● Exercise objective: Copy out each line of the listing below that contains the word "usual".

● Data:

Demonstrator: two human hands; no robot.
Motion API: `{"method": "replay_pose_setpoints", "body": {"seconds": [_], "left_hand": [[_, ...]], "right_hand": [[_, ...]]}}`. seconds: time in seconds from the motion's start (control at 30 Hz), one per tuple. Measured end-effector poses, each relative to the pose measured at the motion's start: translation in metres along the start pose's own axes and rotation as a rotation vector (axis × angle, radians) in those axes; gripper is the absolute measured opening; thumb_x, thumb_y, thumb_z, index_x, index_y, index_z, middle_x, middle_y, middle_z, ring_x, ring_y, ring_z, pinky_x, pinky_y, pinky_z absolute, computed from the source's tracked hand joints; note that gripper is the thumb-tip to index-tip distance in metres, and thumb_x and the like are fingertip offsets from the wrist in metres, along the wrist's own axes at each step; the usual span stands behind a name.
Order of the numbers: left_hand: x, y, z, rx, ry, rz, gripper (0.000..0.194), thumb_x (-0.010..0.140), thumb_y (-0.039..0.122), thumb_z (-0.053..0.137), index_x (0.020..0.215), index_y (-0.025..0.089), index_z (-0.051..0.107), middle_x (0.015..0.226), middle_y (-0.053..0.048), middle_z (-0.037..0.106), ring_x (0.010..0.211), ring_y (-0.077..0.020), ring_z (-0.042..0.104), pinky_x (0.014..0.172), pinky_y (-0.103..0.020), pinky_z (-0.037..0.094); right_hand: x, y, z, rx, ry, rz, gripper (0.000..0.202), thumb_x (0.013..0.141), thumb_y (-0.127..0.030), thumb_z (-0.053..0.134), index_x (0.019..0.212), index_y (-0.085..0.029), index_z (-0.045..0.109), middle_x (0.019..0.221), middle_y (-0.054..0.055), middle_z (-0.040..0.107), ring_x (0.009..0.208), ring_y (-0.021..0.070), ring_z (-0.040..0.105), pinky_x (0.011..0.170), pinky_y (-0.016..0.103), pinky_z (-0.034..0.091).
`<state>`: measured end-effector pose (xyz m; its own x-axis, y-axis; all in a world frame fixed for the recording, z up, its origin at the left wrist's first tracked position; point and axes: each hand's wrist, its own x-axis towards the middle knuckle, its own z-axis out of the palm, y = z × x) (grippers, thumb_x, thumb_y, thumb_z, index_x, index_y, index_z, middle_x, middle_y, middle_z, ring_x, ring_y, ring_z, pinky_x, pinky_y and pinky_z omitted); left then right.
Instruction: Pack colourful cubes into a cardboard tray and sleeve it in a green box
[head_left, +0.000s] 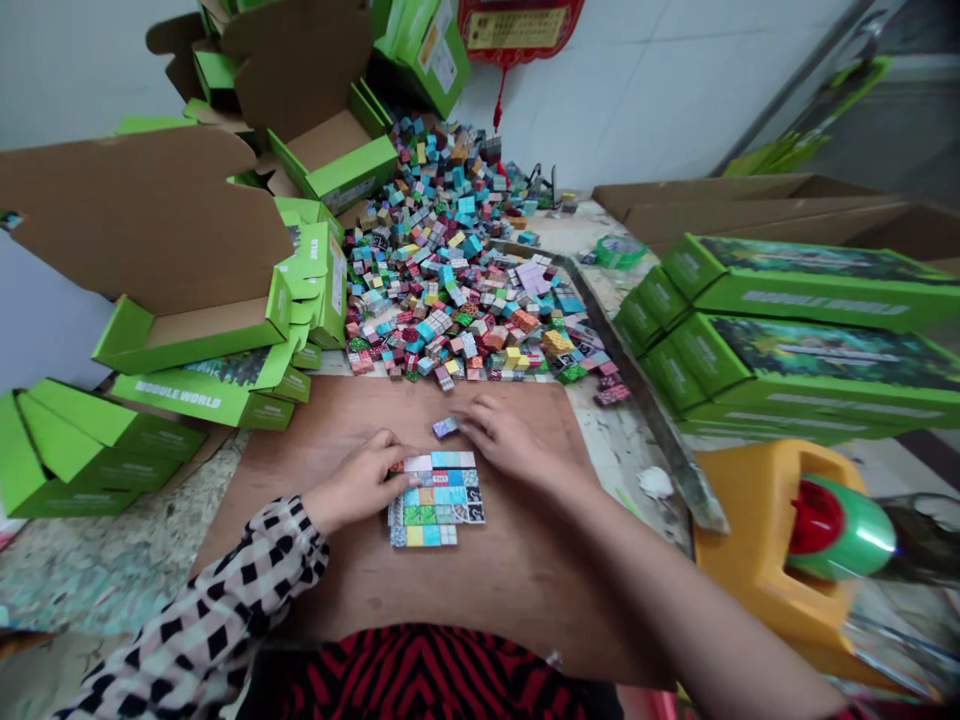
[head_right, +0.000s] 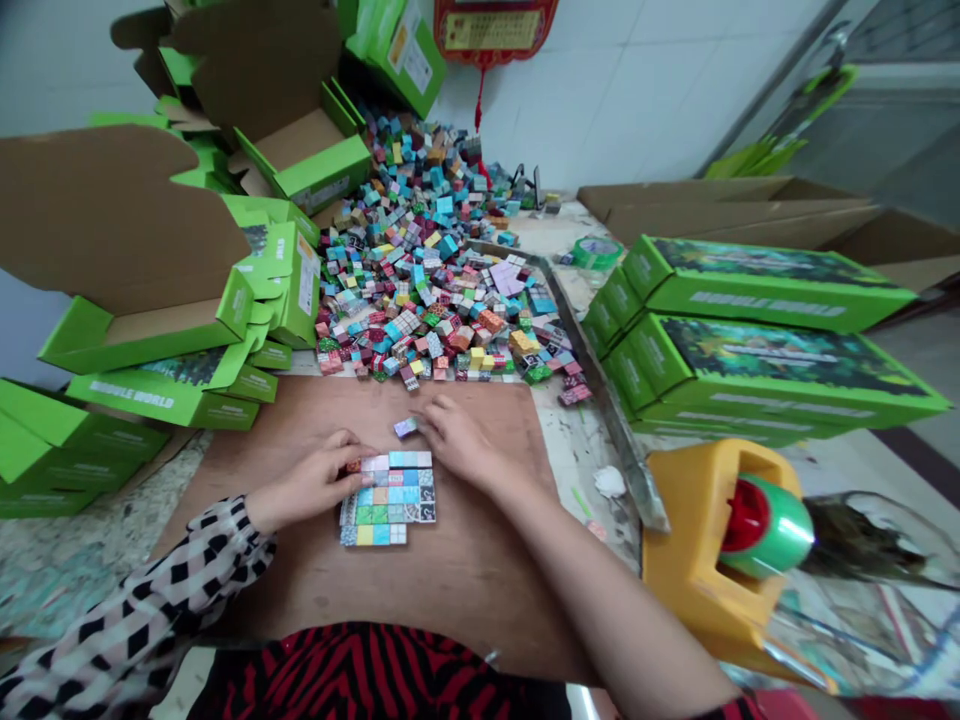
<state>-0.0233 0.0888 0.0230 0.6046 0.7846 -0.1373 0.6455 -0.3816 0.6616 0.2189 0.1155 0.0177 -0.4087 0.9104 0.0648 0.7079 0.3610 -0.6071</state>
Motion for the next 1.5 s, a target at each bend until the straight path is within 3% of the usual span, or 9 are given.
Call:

● Response for this exercise:
Motion API: `{"method": "replay_pose_setpoints", "body": {"seconds": [_], "left_hand": [[_, ...]], "right_hand": [[_, ...]]}}`. seconds: time in seconds from the motion's start (control at 30 Hz), one per tuple. Measured end-effector poses, each relative to the pose measured at the motion's start: translation in metres along the start pose's own axes and rotation as a rotation vector (axis × angle, radians) in those axes; gripper is the absolute measured opening; thumb_x, thumb_y, thumb_z, index_x, index_y, index_z, middle_x, middle_y, middle_z, ring_x, ring_y, ring_z, pinky_x, pinky_y, pinky_z absolute, computed from the source's tracked hand joints; note that gripper is the thumb-tip to index-tip distance in metres, and thumb_x and the like are fingertip offsets from the wrist in metres, along the wrist's own axes at each step; the usual span stands behind a name.
Motion for the next 1.5 s, a target at each bend until the straight path is within 3% of the usual span, or 9 are given.

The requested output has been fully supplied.